Rachlin’s appointment fills the vacancy left after female District Leader Kristina Naplatarski announced her departure from the position in April, in order to pursue a different opportunity in public service. Naplatarski was elected in 2020 and ousted long-serving incumbent Linda Minucci.
A district leader is a volunteer position affiliated with party leadership.
“Traditionally, their duties include voting for party leadership, choosing poll workers, and nominating judges,” says a helpful explainer from THE CITY. Typically, there is a male leader and a female leader. AD-50’s current male leader is Emile Bazile.
“I don’t think of myself as being traditional in any sense of either politics or activism or anything. I really kind of created my own lane in a lot of ways, and I’m super open and inclusive,” Rachlin told Greenpointers over the phone. “I want to use this position and platform to engage people that are not part of the process traditionally, not part of the party traditionally, and I want to use this platform to share information, ideas, and needs, in maybe ways that traditionally have not been done in the past.”
Rachlin also hopes to improve the process of choosing judges. During the 2020 primaries, with her organization We Build the Block, she helped bring mayoral candidates to various neighborhoods so that they could better interact with impacted communities, and she wants to recreate the same process for judicial candidates.

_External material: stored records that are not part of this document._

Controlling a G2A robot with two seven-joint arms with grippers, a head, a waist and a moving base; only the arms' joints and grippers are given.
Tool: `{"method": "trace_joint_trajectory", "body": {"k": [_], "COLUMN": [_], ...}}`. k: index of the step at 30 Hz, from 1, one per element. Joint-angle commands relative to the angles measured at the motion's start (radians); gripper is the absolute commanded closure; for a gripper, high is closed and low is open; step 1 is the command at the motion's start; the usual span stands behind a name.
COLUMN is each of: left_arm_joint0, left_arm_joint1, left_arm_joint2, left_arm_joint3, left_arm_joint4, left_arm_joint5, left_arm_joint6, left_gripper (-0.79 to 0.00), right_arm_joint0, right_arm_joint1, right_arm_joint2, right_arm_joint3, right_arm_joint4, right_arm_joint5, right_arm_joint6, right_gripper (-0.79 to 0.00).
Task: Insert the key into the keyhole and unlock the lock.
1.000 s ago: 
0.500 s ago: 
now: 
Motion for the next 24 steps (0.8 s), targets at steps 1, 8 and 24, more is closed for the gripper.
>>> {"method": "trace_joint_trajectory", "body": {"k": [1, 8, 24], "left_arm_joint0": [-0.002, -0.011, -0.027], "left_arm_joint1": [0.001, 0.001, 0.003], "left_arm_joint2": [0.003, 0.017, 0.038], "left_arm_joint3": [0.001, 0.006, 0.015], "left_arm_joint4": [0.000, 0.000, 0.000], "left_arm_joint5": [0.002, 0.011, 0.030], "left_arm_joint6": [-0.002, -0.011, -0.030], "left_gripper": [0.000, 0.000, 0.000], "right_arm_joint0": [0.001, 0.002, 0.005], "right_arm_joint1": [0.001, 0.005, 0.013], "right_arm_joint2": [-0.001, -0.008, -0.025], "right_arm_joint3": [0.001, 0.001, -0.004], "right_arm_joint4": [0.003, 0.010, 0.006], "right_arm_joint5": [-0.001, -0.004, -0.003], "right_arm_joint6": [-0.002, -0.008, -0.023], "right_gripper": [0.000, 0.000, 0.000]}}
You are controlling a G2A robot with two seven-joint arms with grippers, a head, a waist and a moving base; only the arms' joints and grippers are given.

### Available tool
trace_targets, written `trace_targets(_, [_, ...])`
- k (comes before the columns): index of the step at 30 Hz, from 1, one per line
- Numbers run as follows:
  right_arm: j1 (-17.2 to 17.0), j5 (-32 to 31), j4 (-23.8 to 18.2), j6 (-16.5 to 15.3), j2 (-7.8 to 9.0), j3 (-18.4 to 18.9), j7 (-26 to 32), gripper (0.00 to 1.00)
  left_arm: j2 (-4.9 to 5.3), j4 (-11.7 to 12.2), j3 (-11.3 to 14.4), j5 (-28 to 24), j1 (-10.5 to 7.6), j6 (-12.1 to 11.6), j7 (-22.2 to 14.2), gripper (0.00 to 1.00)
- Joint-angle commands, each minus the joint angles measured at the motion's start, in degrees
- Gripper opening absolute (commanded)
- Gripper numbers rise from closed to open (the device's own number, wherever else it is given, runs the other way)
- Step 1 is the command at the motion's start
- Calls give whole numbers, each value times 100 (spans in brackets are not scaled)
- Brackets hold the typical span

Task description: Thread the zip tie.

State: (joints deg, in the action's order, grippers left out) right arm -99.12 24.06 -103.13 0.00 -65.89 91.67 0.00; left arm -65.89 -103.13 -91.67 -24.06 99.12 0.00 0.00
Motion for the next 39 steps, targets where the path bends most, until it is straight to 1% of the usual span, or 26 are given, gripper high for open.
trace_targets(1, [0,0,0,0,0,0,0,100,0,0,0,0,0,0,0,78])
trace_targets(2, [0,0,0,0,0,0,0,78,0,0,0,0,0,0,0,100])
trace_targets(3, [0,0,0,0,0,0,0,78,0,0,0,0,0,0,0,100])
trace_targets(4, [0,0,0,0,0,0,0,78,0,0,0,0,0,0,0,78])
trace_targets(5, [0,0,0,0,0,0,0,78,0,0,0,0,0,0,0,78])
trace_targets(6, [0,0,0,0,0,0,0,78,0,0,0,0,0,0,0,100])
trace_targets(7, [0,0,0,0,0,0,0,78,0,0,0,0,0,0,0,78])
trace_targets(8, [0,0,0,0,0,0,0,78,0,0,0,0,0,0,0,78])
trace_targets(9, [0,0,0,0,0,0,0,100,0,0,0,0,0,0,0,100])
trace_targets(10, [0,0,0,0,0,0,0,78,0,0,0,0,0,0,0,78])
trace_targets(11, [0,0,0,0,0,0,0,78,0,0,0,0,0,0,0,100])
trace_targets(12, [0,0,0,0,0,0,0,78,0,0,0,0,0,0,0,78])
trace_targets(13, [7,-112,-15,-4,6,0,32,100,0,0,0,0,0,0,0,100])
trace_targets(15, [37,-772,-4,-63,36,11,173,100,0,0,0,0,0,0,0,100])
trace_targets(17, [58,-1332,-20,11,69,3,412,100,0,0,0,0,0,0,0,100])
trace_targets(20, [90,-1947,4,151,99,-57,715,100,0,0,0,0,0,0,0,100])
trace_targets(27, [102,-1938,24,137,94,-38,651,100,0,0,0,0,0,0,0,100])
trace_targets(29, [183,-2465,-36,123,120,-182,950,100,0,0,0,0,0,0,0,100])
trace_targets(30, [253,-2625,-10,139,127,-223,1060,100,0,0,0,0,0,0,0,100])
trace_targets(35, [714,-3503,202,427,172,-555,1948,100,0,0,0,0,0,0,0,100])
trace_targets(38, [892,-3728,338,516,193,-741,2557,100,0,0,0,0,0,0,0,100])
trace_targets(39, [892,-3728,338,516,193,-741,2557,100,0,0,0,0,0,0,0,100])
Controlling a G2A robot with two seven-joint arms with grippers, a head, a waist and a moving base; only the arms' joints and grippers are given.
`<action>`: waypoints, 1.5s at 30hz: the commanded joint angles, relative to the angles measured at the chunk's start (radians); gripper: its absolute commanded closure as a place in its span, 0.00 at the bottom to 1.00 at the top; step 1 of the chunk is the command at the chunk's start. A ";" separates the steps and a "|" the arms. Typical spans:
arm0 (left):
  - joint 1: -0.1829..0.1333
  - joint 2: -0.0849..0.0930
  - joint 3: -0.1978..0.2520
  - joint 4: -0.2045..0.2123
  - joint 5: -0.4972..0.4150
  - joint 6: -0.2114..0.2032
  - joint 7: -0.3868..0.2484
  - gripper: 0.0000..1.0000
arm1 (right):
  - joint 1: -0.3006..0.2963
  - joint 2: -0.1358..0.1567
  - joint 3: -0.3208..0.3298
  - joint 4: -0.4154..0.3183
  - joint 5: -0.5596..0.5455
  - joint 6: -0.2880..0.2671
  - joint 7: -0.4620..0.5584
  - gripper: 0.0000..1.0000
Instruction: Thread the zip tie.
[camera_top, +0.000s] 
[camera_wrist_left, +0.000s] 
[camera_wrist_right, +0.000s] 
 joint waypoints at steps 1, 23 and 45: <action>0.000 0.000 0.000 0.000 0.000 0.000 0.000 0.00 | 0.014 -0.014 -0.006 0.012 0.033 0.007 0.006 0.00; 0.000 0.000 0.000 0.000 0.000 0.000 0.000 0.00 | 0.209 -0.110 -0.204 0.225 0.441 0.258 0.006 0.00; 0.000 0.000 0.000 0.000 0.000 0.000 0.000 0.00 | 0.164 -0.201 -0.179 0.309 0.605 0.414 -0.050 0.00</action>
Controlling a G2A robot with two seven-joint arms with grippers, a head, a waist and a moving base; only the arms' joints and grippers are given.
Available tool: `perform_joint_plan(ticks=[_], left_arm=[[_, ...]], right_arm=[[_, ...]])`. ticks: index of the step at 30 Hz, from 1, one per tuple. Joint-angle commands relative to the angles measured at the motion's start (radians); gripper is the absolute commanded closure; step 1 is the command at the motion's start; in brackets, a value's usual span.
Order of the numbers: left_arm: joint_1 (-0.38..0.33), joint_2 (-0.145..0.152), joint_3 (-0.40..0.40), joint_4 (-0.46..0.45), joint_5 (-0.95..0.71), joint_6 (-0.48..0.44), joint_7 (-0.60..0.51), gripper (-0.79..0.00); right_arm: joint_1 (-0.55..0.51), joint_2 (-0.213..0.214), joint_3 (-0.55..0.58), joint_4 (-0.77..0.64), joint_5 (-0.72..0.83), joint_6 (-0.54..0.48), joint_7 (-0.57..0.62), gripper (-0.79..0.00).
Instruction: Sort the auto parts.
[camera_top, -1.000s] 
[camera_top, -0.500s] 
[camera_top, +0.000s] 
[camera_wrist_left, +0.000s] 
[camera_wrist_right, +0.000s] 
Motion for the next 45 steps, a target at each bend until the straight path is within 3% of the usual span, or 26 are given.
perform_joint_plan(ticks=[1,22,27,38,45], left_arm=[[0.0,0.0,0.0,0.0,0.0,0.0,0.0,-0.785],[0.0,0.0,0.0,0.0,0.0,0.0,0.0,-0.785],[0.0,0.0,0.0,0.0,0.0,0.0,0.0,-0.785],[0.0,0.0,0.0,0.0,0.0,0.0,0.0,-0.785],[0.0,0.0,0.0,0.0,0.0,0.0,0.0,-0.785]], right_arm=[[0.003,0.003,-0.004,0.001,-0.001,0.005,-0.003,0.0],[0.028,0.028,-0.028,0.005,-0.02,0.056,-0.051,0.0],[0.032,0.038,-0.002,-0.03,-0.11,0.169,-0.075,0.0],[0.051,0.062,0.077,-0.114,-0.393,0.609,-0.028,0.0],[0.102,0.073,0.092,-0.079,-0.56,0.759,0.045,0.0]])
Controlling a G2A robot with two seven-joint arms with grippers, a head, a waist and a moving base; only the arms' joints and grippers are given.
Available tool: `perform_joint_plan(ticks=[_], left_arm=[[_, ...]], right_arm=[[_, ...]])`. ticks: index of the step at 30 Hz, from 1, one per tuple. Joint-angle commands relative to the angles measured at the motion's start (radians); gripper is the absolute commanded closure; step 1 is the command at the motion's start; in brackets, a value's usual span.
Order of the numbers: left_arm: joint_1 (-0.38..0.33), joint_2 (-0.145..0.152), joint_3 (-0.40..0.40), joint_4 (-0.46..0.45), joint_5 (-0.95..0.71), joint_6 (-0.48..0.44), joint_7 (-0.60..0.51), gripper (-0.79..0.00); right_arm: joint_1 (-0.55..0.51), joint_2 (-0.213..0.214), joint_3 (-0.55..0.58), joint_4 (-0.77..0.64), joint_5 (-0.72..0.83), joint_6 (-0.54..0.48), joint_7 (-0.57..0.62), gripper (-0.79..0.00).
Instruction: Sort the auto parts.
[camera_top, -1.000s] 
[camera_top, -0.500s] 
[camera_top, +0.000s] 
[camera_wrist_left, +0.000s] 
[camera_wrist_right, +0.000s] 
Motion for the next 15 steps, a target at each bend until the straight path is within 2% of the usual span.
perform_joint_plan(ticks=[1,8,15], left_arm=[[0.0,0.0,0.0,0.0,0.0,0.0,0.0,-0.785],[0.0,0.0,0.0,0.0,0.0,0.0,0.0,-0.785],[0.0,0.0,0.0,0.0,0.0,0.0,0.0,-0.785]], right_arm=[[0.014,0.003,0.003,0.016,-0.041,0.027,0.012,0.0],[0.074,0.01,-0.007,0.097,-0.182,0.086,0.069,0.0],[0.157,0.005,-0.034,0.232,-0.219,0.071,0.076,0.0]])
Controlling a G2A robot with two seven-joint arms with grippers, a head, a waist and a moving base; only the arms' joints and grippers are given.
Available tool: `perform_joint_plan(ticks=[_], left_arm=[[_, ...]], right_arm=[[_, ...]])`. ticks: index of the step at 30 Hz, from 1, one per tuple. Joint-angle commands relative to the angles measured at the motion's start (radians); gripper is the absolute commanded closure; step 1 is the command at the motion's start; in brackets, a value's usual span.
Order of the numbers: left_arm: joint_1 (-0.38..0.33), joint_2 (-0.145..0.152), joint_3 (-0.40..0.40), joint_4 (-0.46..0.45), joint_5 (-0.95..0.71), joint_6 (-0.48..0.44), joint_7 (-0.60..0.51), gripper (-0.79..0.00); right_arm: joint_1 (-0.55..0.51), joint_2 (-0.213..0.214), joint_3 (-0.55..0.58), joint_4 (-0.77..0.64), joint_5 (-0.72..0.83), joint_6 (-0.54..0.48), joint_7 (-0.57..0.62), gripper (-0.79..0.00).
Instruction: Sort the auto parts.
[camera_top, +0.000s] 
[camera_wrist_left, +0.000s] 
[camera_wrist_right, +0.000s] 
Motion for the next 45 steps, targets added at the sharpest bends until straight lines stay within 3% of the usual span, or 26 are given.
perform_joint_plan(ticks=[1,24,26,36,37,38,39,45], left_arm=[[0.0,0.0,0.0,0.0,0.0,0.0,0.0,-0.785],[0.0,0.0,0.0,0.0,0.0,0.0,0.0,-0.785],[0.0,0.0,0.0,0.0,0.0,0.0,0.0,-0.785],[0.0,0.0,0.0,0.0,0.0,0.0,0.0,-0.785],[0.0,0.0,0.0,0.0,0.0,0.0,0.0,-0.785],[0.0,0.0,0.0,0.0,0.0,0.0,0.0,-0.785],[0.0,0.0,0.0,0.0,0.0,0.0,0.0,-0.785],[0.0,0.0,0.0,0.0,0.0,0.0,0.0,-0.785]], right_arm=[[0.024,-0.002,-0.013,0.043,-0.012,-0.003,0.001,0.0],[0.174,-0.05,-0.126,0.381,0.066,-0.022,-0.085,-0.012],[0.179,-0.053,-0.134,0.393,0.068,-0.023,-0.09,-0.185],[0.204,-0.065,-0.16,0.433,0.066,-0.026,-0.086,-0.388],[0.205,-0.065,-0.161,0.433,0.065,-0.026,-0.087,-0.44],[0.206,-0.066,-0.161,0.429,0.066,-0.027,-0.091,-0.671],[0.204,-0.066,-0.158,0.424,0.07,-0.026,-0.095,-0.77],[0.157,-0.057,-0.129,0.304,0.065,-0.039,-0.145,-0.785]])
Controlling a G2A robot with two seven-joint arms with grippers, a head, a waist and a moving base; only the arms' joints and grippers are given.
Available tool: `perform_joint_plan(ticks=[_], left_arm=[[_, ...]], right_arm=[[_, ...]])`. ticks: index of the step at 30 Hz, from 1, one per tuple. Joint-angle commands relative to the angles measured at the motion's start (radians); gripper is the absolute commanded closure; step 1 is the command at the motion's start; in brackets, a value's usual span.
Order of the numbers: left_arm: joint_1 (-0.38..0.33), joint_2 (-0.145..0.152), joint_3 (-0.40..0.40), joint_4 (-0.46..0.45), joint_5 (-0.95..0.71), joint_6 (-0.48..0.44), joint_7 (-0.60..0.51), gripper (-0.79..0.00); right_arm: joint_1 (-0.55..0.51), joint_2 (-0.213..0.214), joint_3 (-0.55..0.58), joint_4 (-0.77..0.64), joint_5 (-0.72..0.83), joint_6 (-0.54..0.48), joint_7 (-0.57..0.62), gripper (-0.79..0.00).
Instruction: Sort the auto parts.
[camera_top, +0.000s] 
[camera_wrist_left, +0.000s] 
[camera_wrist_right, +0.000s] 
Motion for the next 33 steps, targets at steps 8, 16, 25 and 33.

“I think it’s really important that it goes far beyond me and my experience to go beyond saying ‘Oh yeah, this seems like a good person. We had coffee together, and it was nice.’ Am I the best person? Am I closest to the problem?” Rachlin continued. “I think that the answer is to go to the people of AD-50, the people who are impacted on either side of the justice system, and have them interface with judicial candidates and have them help direct questions and elevate challenges or policy proposals and see where people stand. The goal is essentially to build that bridge that connects impacted individuals of AD-50 with these candidates.”